Task requirements: All lines in the entries below that hold "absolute" make up the answer.
◇ ◇ ◇ ◇ ◇
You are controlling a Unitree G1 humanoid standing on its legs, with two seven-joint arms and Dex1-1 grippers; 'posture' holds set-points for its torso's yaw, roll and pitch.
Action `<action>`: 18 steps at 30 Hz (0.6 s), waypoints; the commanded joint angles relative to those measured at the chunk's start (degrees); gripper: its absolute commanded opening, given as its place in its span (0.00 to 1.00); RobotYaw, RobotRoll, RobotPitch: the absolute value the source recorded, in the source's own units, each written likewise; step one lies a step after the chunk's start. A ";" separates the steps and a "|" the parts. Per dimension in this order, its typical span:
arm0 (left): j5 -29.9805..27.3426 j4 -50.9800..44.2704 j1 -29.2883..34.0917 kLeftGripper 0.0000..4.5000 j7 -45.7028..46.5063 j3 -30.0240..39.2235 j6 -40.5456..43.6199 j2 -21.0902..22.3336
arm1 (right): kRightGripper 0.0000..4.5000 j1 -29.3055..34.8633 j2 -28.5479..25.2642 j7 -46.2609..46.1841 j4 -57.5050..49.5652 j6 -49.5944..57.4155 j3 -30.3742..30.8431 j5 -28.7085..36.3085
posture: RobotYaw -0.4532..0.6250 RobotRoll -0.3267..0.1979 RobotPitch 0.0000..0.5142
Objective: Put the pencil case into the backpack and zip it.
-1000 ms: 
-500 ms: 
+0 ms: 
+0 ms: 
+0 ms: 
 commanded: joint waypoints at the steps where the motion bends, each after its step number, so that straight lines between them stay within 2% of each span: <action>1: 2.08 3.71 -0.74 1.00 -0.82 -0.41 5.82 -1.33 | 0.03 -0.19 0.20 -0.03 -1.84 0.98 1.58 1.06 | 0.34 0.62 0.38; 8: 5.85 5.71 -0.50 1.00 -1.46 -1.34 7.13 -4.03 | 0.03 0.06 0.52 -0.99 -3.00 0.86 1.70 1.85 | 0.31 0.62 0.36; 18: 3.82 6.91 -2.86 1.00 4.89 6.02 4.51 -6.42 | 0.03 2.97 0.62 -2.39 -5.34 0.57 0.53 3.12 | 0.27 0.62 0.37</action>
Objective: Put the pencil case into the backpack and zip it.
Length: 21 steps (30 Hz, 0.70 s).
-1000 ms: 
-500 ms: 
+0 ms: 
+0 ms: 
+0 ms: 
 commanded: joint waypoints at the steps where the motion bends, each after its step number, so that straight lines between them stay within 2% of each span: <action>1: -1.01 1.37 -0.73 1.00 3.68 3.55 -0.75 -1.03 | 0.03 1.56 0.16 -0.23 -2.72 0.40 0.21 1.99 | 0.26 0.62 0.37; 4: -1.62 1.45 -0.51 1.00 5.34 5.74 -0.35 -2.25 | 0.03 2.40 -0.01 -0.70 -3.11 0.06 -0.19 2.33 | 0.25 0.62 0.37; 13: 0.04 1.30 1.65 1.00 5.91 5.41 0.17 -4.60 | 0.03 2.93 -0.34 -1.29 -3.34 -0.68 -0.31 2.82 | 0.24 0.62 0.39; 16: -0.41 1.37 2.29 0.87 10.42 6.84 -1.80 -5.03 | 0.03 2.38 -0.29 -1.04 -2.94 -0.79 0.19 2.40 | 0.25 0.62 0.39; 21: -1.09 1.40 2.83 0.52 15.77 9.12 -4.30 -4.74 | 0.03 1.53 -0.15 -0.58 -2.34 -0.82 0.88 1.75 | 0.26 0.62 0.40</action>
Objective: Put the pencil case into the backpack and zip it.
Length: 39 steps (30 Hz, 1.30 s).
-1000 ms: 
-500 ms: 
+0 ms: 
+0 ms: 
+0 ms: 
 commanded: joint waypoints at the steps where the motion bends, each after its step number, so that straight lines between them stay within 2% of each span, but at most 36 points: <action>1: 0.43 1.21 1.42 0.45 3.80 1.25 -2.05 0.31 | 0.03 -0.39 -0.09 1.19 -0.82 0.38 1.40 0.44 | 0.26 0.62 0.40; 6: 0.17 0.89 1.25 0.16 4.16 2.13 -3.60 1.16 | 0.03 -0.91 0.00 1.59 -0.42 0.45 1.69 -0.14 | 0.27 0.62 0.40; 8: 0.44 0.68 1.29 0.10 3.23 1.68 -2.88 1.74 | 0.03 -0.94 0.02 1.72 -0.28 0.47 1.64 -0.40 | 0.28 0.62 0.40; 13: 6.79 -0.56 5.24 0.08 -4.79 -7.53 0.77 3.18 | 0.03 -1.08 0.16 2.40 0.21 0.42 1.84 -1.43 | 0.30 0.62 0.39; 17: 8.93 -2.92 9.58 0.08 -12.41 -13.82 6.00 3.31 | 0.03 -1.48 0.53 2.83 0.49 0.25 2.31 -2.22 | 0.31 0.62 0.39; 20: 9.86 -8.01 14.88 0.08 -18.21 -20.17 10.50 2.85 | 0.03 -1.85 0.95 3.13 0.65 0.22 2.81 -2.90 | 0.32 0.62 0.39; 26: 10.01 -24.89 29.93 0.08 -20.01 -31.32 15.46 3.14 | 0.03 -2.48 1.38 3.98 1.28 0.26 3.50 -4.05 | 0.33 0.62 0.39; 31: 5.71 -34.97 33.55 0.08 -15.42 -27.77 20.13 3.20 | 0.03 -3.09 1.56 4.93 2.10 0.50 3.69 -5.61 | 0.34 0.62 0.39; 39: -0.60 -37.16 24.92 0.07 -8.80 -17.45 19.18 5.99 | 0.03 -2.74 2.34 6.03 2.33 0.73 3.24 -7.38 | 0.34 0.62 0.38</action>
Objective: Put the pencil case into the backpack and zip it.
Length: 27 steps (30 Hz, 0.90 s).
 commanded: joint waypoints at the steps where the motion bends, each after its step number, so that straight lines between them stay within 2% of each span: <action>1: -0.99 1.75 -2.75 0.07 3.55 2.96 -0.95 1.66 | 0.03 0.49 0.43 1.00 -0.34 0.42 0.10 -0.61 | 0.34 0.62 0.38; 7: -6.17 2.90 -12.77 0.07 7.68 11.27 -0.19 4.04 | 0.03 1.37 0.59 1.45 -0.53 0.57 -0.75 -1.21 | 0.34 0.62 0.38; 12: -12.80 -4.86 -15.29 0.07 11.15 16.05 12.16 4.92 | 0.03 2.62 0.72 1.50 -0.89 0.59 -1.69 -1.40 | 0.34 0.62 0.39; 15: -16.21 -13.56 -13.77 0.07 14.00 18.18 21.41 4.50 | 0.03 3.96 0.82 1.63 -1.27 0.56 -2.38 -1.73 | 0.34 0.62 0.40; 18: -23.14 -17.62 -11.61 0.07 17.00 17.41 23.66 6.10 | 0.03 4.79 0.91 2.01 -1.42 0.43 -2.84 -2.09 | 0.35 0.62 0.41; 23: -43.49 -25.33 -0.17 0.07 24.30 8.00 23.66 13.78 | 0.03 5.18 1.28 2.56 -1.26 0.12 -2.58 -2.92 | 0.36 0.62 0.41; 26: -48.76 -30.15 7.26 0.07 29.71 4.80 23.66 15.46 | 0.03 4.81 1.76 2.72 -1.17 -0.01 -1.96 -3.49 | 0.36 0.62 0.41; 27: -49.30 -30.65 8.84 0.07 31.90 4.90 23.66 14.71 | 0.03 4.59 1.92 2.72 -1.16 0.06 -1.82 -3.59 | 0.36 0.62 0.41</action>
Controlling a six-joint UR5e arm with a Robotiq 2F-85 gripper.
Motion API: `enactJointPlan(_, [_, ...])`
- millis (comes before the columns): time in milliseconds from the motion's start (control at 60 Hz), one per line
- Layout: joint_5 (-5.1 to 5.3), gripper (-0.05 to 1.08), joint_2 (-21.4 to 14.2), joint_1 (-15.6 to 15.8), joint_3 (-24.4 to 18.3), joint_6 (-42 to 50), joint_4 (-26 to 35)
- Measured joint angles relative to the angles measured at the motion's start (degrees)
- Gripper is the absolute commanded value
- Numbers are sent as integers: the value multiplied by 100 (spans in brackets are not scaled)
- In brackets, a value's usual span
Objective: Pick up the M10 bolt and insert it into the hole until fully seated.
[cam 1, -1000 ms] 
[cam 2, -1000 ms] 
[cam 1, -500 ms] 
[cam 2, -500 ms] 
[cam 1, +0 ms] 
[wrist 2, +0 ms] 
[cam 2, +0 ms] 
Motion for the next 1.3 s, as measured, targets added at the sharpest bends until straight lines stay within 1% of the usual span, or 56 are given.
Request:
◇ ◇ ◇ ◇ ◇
Final answer:
Action `<action>`: 18 steps at 30 Hz (0.6 s), waypoints; the commanded joint angles relative to those measured at the chunk's start (degrees); gripper: its absolute commanded opening, given as its place in its span (0.00 to 1.00); RobotYaw, RobotRoll, RobotPitch: the absolute value the source recorded, in the source's own units, each written likewise; step one lies a step after the chunk's start. A ";" separates the steps and a "|" the parts. Per dimension in this order, its typical span:
- Gripper is the absolute commanded value

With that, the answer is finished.